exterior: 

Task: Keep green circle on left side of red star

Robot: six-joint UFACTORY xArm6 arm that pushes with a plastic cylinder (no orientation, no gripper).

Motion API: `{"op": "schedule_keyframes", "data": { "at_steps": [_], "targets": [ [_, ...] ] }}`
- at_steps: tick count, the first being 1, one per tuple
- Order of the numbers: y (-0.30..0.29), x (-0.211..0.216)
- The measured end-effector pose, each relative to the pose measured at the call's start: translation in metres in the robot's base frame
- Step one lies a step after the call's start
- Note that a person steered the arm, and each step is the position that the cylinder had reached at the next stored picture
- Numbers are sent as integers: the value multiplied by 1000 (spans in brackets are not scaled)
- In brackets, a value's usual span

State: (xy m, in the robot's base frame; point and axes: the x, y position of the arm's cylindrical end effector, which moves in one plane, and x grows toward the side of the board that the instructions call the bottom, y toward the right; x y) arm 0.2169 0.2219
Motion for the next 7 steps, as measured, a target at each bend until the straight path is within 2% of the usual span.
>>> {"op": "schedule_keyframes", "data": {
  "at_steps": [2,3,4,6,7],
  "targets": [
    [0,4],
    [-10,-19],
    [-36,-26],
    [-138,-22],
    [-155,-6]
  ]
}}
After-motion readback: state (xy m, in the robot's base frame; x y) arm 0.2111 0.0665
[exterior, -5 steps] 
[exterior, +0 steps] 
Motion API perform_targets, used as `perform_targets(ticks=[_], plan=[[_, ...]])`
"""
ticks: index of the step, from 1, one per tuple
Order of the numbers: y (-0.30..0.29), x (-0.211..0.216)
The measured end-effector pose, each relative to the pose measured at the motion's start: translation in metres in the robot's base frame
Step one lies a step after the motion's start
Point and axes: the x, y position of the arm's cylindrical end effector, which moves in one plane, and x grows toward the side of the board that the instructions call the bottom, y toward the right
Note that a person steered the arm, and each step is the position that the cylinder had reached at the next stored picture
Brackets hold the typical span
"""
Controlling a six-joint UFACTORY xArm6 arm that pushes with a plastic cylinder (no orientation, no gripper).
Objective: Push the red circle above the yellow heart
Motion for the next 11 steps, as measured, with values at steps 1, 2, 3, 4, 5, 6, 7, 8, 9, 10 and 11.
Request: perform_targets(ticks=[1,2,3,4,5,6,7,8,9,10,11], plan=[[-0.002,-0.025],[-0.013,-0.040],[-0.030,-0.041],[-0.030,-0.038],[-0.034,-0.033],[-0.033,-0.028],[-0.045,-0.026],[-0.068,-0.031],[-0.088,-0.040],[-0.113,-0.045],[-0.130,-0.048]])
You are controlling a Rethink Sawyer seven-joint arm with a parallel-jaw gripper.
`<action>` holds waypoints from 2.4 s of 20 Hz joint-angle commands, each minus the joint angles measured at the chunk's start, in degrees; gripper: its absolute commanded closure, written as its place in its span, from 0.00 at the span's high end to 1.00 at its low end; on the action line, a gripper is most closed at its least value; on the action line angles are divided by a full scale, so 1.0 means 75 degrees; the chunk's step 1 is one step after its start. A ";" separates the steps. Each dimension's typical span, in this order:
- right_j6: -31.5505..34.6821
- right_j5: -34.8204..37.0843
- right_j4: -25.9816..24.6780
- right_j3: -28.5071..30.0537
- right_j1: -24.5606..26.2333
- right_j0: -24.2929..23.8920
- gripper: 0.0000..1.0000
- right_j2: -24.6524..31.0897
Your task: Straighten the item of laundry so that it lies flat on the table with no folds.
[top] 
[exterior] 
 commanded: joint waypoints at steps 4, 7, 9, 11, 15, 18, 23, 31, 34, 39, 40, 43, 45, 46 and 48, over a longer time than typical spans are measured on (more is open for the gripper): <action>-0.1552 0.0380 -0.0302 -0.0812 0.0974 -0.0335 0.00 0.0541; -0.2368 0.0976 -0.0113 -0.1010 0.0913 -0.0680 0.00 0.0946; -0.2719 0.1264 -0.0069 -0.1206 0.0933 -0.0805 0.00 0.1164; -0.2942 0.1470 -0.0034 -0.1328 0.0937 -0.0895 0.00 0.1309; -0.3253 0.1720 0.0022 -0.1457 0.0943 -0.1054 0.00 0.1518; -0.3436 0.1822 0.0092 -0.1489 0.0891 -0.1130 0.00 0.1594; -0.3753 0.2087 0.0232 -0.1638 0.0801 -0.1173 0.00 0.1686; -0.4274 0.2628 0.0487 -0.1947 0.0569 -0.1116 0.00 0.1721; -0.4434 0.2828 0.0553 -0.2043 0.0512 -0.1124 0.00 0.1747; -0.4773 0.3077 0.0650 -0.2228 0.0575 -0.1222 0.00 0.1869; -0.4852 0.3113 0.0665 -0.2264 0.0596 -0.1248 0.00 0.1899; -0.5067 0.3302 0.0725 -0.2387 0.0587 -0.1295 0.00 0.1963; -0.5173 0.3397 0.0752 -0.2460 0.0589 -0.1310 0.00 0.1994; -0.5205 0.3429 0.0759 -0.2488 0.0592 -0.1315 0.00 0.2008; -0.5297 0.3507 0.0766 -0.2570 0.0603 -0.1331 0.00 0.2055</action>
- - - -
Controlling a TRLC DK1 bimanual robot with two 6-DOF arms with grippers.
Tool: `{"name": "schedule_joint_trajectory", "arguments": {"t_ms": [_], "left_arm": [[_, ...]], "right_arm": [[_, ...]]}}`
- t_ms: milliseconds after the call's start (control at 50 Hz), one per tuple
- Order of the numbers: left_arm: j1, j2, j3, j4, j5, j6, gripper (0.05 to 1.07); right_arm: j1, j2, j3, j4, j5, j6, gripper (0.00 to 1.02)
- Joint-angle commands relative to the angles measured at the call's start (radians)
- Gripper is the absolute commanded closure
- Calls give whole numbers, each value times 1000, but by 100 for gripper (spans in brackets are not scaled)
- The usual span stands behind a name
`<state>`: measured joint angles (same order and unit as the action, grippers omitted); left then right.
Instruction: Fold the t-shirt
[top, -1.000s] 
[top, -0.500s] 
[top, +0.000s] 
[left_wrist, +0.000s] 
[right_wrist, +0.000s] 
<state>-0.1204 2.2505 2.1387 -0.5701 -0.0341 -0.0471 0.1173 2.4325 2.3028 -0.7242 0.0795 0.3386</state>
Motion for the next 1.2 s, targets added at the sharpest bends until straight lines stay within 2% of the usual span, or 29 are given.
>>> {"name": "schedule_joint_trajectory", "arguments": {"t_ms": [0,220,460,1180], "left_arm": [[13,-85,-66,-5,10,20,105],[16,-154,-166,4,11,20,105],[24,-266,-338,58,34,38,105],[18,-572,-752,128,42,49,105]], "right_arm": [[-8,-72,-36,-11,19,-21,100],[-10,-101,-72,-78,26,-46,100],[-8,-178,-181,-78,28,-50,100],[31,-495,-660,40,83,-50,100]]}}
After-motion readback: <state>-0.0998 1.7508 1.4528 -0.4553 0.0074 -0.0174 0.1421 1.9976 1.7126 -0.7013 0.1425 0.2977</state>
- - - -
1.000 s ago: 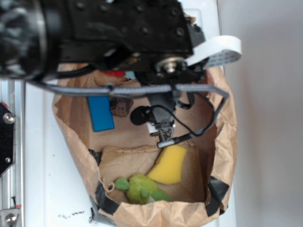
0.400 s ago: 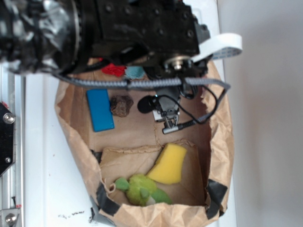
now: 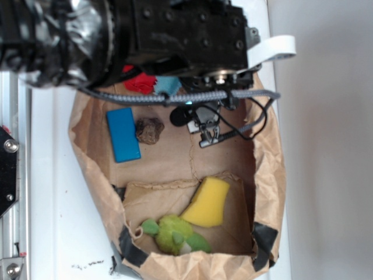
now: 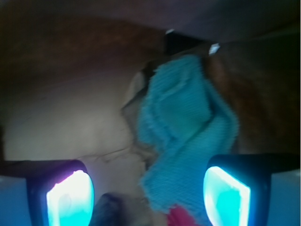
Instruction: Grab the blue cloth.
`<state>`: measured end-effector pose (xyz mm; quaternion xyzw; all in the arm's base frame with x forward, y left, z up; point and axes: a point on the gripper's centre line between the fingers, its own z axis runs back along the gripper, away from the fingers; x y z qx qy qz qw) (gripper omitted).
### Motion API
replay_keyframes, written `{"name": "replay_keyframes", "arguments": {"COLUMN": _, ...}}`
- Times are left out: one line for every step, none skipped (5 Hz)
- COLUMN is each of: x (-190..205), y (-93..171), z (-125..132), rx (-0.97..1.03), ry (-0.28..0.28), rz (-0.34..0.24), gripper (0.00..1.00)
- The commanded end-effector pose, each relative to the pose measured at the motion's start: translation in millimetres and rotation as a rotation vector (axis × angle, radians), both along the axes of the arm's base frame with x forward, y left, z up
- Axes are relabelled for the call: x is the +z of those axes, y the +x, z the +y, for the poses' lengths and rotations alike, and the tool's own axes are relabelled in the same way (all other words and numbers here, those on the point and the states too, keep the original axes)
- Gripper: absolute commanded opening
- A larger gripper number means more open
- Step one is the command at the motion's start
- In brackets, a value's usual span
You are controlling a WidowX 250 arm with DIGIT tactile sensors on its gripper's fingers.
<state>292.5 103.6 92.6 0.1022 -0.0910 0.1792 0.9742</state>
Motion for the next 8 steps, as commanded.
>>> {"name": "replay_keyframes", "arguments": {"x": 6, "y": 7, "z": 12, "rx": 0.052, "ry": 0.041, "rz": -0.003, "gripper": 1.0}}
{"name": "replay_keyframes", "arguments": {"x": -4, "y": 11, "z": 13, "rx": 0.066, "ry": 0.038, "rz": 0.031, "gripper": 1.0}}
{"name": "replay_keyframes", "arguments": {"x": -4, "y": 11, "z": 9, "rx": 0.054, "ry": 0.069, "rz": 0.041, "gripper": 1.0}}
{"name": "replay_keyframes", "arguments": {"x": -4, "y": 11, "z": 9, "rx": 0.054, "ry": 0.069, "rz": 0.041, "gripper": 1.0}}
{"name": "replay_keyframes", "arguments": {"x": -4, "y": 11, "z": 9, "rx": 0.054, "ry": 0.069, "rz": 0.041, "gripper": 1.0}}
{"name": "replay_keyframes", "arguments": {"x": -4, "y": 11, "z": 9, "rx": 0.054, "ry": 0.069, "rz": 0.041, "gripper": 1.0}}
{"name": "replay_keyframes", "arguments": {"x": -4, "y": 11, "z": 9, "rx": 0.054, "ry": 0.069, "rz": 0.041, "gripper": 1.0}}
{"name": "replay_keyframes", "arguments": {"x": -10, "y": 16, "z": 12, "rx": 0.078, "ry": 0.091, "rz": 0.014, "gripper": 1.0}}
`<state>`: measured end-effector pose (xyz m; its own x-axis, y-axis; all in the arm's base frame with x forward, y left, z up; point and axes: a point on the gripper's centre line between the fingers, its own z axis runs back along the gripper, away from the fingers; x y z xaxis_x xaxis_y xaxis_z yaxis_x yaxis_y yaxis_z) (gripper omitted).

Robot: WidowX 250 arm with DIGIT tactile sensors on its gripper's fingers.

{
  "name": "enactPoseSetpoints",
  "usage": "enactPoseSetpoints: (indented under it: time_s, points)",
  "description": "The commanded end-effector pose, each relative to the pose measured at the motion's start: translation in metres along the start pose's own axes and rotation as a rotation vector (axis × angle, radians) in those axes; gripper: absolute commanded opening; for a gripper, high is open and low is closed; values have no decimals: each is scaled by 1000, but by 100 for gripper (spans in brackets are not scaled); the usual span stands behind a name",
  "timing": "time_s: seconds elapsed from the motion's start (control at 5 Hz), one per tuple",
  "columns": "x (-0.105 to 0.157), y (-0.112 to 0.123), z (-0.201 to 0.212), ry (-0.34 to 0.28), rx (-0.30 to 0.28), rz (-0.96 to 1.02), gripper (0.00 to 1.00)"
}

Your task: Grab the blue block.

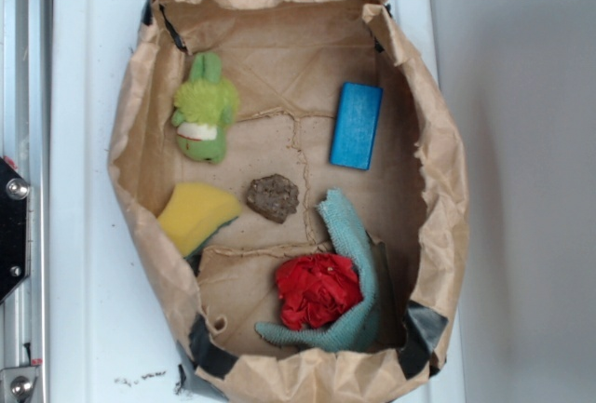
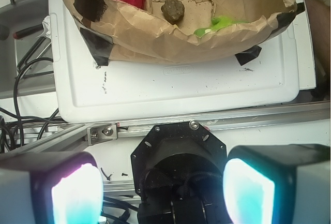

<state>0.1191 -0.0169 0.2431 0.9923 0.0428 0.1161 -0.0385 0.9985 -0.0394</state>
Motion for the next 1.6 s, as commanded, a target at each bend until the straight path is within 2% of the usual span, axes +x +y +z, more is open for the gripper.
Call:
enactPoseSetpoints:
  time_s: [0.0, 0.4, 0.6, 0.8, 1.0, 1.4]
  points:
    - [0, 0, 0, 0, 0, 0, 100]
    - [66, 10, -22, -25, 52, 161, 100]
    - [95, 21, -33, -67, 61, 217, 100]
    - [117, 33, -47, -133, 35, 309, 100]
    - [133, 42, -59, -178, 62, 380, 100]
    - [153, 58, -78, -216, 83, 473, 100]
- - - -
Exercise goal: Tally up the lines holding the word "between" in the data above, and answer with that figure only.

Response area: 2